手湯は足湯と同じく約40℃ほどの薬湯に約20分程手を浸しながらマッサージを施し、手が温まってくれば
効果が現れてきます。
<注意事項>
@本品は天然物(生薬)で性質上吸湿しやすいものがあります。
そのため保存には十分ご注意ください。保存が悪いとカビ、虫害等の発生する原因になることがあります。

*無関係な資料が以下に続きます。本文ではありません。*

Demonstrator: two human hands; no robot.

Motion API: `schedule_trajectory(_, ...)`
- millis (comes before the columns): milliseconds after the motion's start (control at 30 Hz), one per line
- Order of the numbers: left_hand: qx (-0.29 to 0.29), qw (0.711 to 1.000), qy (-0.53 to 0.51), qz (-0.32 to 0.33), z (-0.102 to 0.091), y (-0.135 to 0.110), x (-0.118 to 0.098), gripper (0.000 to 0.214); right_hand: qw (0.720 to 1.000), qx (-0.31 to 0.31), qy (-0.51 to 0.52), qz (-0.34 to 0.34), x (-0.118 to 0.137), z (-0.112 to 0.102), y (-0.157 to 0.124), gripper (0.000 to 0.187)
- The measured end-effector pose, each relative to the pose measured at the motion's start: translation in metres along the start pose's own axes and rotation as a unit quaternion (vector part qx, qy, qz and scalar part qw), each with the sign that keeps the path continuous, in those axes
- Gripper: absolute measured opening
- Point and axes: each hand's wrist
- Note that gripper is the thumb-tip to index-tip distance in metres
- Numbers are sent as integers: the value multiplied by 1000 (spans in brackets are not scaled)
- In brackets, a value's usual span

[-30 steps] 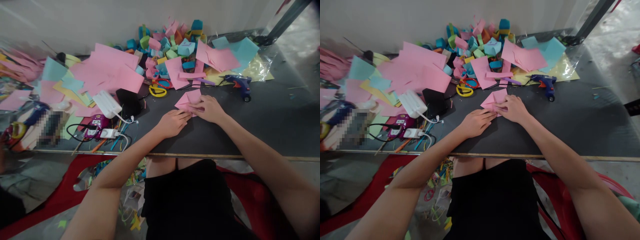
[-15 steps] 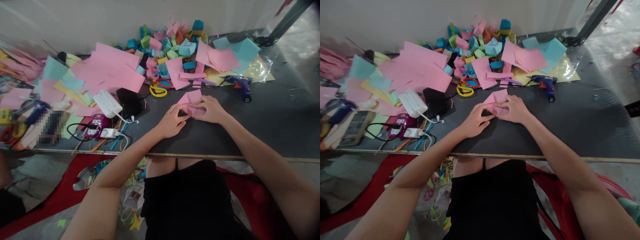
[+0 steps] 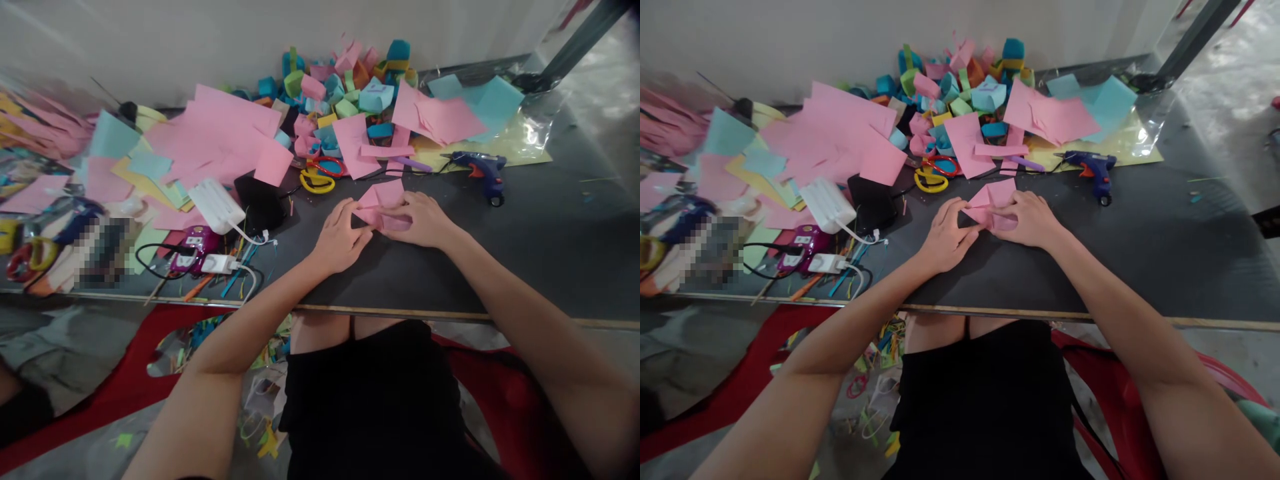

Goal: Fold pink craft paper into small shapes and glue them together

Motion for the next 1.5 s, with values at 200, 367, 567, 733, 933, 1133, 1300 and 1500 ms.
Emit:
schedule_trajectory(200,-6,999,35,-42,-8,1,6,71,1000,13,-11,-1,2,-2,1,57)
schedule_trajectory(367,-38,996,60,-45,-12,1,18,66,1000,28,-10,9,4,-5,0,55)
schedule_trajectory(567,-60,996,69,-24,-17,5,34,66,1000,20,-2,3,3,-3,0,55)
schedule_trajectory(733,-34,996,77,17,-19,3,30,61,999,34,-8,10,5,-6,1,54)
schedule_trajectory(933,23,995,63,78,-17,2,26,62,1000,22,-19,0,4,-4,1,57)
schedule_trajectory(1133,-1,992,43,118,-8,1,24,63,1000,19,-16,12,6,-3,1,54)
schedule_trajectory(1300,28,994,21,105,-5,0,11,71,1000,10,-13,9,7,-4,0,53)
schedule_trajectory(1500,30,999,9,26,-8,3,2,78,1000,-2,-14,-2,4,-2,0,57)
Point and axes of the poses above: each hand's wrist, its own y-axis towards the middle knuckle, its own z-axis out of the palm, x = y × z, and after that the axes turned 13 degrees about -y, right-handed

A開封後は直射日光の当たらない湿気の少ない涼しい場所に保管してください。

B本品には品質保持の目的で脱酸素剤を入れておりますので、一緒に煎じたり、食べたりしないようにご注意ください。

C幼児の手の届かない所に保管してください。

D他に容器に入れ替えないで下さい。(誤用の原因になったり品質が変わる場合があります。)


薬草の入浴剤の注意点
@・・・お風呂から出る時には必ず薬草のエキスをシャワーで洗い流して下さい。
薬草のエキスが身体に付着したままにしておくと人によって症状がひどくなる場合があります。

A・・・当日使った薬草の湯は翌日には使用しないでください。
当日使った入浴剤は必ず入浴後に処分してください。

B・・・お風呂の残り湯を洗濯機で使用する場合は衣類に薬草の色が付着する場合がありますので注意してください。